Titubeó. Pensó: «Un simple malestar, debido a este calor exagerado». Volvió a pensar en Jenkins, en su increíble incumplimiento: «Le he dicho: “Localice a Farrar en Colorado Springs y dígale que me trasladaré personalmente a Boston para reunirme con él. Hágalo. En cuanto a usted, lo llamaré a su casa de Nueva York entre las nueve y las nueve y cuarto, para que me informe al respecto”. Se lo he dicho bien cla-rito, ¡y no está en su casa!»
Por quinta vez, quiso llamar a Nueva York, pero las manos tampoco la obedecieron: en lugar de dirigirse al teléfono, su mano derecha recogió las tres estilográficas con plumilla de oro y las clavó directamente en la madera de la mesa.
«Espero que el puñetero Jenkins tenga una buena excusa…»
Titubeó por segunda vez.
«Una buena excusa, una buena excusa, una buena excusa», se repitió en su cabeza.
De repente el suelo se inclinó y la lanzó contra una pared. De paso, derribó una mesita que soportaba una lámpara, pero consiguió permanecer de pie: «Agua. El cuarto de baño».
Milagrosamente, se encontró delante de la puerta abierta de la habitación y la cruzó. En el segundo siguiente, un nuevo movimiento brutal del suelo la precipitó hacia delante, hacia la cama, sobre la que cayó, con la cara contra la colcha, sin poder controlar el menor de sus movimientos.
«Una buena excusa, el muy cabrón…»
La habitación, que hasta entonces había estado en penumbra, se iluminó de repente y Martha Oesterlé descubrió que no estaba sola, ni en la habitación ni en la cama.

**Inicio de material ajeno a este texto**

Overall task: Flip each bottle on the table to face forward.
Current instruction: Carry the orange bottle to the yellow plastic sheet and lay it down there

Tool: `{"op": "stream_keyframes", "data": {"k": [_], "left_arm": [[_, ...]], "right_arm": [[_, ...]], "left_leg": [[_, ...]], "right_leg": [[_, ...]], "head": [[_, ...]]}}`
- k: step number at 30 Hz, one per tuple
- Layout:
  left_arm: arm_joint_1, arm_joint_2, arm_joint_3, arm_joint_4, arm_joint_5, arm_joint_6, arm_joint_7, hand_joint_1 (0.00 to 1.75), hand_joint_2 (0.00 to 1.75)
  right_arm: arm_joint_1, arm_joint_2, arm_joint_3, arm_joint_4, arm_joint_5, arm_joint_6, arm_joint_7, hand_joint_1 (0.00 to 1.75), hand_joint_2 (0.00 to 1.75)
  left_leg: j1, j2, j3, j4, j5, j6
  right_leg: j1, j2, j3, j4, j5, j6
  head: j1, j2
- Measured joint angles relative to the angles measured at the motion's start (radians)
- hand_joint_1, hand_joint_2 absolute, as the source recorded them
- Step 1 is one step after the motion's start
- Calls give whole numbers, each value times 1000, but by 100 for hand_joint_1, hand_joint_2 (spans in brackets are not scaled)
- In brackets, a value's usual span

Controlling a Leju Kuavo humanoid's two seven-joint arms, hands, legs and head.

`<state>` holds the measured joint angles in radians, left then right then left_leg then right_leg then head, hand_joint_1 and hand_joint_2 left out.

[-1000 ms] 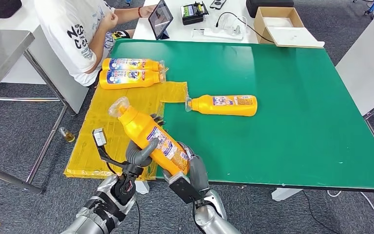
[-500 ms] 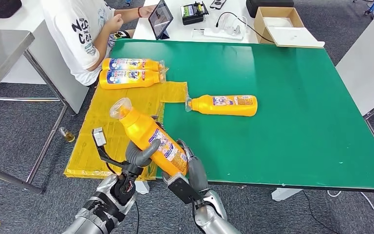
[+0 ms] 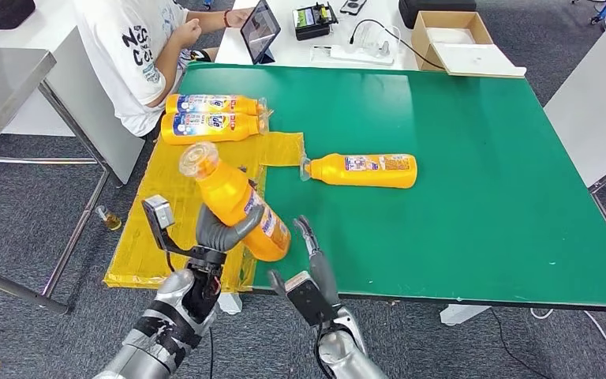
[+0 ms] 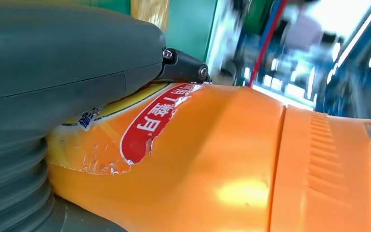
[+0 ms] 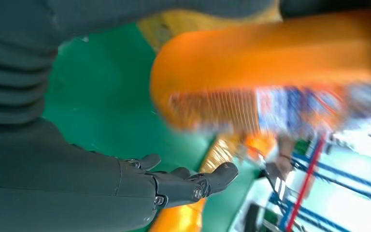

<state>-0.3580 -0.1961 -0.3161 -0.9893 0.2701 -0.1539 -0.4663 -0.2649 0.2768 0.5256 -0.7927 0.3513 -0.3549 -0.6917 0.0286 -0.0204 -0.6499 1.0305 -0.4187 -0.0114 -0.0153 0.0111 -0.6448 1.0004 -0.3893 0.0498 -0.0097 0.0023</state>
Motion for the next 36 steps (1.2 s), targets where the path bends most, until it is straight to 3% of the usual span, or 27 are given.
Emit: {"op": "stream_keyframes", "data": {"k": [4,9,13,16,19,20,23,26,30,36], "left_arm": [[-39,-4,49,-4,-104,174,-42,175,175],[-68,-4,84,-5,-182,272,-76,175,175],[-92,2,92,-1,-460,565,-133,175,175],[-136,19,99,45,-757,749,-104,175,175],[-188,38,101,140,-1076,831,-6,175,175],[-202,44,101,175,-1179,840,32,175,175],[-241,64,87,291,-1410,802,158,175,175],[-273,95,47,401,-1559,691,256,175,175],[-298,140,-2,501,-1639,570,296,175,175],[-331,195,-56,592,-1694,468,303,175,175]], "right_arm": [[36,-15,-17,-147,-12,10,14,0,0],[69,-28,-29,-279,-18,-3,15,0,0],[94,-33,-29,-389,-48,-121,-3,0,0],[100,-43,-6,-499,-64,-258,-8,0,0],[104,-47,9,-577,-72,-295,-9,0,131],[105,-48,10,-593,-79,-291,-9,0,175],[111,-49,8,-619,-98,-268,-9,0,175],[113,-50,7,-626,-97,-248,-9,0,175],[116,-51,6,-626,-91,-219,-9,0,175],[120,-54,5,-620,-100,-199,-9,0,175]], "left_leg": [[0,0,0,0,0,0],[0,0,0,0,0,0],[0,0,-1,0,0,0],[0,0,0,0,0,0],[0,0,0,0,0,0],[0,1,0,0,0,0],[0,1,1,0,1,0],[0,1,1,0,1,0],[0,1,0,0,1,-1],[1,1,0,0,0,-1]], "right_leg": [[0,0,0,0,0,0],[0,0,0,0,0,0],[0,0,0,0,0,0],[0,0,0,0,0,0],[0,0,0,0,0,0],[0,0,0,0,0,0],[0,0,0,0,0,0],[0,0,0,0,0,0],[0,0,0,1,0,0],[1,0,0,0,0,-1]], "head": [[0,0],[0,0],[0,0],[0,0],[0,0],[0,0],[0,0],[0,0],[0,0],[0,0]]}}
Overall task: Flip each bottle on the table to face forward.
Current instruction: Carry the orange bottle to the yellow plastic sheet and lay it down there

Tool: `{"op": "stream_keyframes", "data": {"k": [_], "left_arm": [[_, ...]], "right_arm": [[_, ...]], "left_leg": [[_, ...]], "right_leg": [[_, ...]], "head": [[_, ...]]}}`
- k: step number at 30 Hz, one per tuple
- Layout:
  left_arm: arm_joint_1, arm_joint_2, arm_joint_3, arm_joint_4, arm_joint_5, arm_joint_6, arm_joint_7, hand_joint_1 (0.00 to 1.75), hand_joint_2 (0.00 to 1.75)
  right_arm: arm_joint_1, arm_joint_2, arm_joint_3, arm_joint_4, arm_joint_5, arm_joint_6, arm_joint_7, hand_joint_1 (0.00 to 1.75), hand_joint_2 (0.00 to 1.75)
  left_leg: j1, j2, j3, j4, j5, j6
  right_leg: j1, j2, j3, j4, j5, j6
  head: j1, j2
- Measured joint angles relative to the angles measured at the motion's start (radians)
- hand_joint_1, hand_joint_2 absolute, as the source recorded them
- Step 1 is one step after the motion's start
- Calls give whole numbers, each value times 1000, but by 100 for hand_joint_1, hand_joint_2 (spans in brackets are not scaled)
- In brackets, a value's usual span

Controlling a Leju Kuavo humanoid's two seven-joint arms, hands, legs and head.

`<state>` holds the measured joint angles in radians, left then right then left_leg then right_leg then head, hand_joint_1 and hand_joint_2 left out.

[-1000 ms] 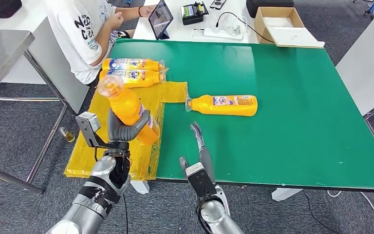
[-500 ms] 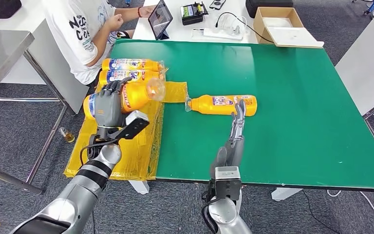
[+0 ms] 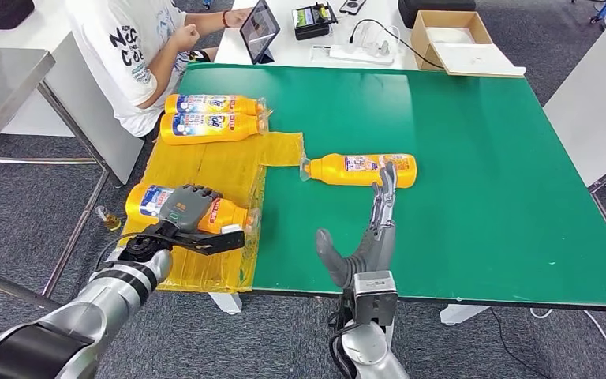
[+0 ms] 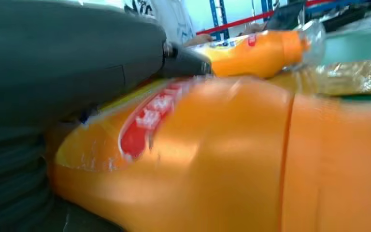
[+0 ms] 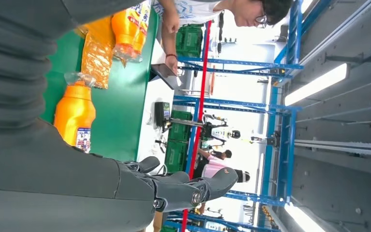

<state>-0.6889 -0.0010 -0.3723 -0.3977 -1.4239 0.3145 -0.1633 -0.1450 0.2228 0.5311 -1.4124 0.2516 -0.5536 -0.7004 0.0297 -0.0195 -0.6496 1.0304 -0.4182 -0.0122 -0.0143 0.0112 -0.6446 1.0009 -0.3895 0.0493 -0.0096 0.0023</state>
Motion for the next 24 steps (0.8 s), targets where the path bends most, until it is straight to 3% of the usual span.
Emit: {"op": "stream_keyframes", "data": {"k": [10,16,18,20,22,24], "left_arm": [[-37,18,-29,49,28,-59,-6,175,175],[-40,19,1,54,116,-119,-35,175,175],[-40,19,9,55,120,-123,-37,96,175],[-40,18,16,55,123,-126,-38,9,87],[-39,18,23,56,143,-143,-45,0,0],[-39,16,42,56,186,-180,-63,0,0]], "right_arm": [[0,-1,1,10,-2,13,0,0,175],[0,0,0,24,-1,37,0,0,175],[0,1,-1,29,-1,38,0,0,175],[0,1,-1,32,-1,39,0,0,175],[0,1,-2,36,1,45,0,0,175],[0,3,-3,41,6,58,0,0,175]], "left_leg": [[0,-1,1,0,0,0],[1,-1,1,0,0,0],[1,-1,1,0,0,0],[1,-1,1,0,0,0],[0,-1,1,0,0,0],[0,-1,1,0,0,0]], "right_leg": [[0,0,1,0,0,0],[0,0,1,0,0,0],[0,0,1,0,0,0],[0,0,2,0,0,0],[0,0,2,0,0,0],[0,0,2,0,0,0]], "head": [[0,0],[0,0],[0,0],[0,0],[0,0],[0,0]]}}
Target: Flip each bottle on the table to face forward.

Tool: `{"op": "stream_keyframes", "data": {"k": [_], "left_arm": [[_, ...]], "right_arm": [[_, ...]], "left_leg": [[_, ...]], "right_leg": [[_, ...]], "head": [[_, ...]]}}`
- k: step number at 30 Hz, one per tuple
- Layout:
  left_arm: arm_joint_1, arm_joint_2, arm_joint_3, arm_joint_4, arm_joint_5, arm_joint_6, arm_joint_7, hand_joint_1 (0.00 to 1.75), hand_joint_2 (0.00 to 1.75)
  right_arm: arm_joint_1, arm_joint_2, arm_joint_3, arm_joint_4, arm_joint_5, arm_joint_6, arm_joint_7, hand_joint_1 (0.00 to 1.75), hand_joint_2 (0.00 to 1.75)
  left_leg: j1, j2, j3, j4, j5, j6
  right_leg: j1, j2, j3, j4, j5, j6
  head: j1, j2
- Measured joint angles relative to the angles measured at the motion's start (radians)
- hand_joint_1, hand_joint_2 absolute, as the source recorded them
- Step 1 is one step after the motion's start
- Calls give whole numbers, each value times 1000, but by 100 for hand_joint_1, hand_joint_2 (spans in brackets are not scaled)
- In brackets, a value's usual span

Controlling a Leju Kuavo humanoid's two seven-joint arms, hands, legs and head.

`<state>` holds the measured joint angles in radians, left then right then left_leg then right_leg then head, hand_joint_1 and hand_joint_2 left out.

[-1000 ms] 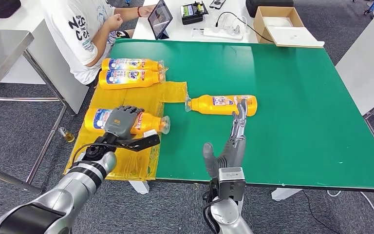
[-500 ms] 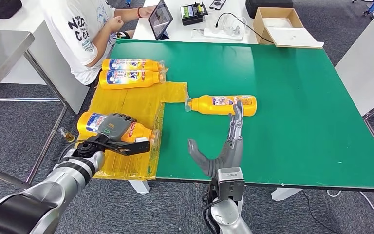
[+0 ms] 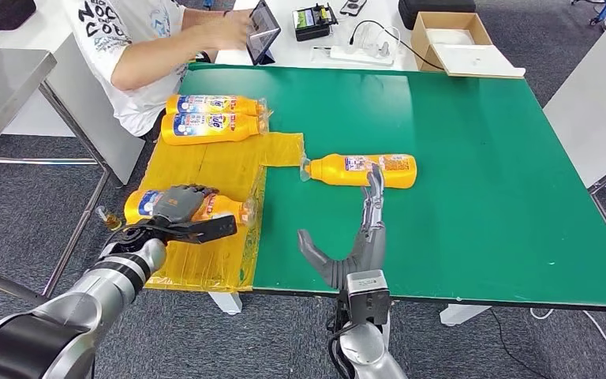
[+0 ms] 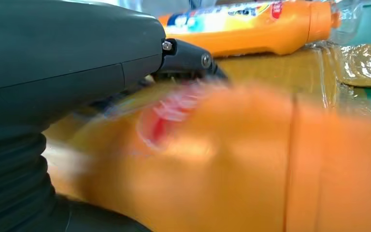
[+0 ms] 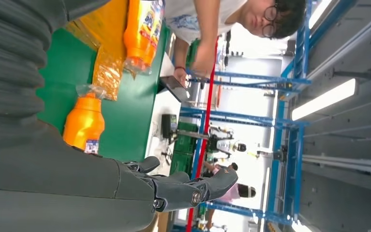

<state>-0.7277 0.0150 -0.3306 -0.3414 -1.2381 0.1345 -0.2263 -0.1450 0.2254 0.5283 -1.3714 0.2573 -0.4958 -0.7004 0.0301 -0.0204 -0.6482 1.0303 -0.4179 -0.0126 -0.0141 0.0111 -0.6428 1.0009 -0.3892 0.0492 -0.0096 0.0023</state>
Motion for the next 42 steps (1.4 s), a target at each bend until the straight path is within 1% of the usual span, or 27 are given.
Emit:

Su visión no era normal, desde hacía ya varios segundos: ya sólo veía con sacudidas, con centelleos sucesivos.
Pero, de todos modos, acabó reconociendo a Fitzroy Jenkins acostado junto a ella.
Fitzroy Jenkins, totalmente desnudo y vivo.
Muy vivo incluso.
No había la menor duda.
Jimbo había llegado antes de que se hubiera marchado la cuadrilla de las señoras de la limpieza, que, todas las noches, entre las siete y las ocho, limpiaban las aulas y los laboratorios del sótano. Una de ellas había oído decir que se marchaba y Jimbo había respondido: «Sí, es verdad, me voy, abandono Harvard. He venido tan sólo para recoger mis cosas».
En cuanto se quedó solo, se puso a trabajar, repasando el contenido de todos los disquetes del ordenador, todas las grabaciones, todos los programas que se encontraban en los armarios metálicos. Buscaba la más ínfima pista de la operación mediante la cual los Siete habían robado noventa y siete millones de dólares.
Y, al mismo tiempo, miraba por el rabillo del ojo el péndulo de la pared para acechar la posible llegada de los Siete, camino de la cita que les había fijado.
Nada.
A las nueve —en el momento en que Martha Oesterlé entraba en el hotel Lenox de Boston, a unos kilómetros de allí—, hubo un ruido de pasos, pero entró un solo hombre, el guarda, que se llamaba Cobb.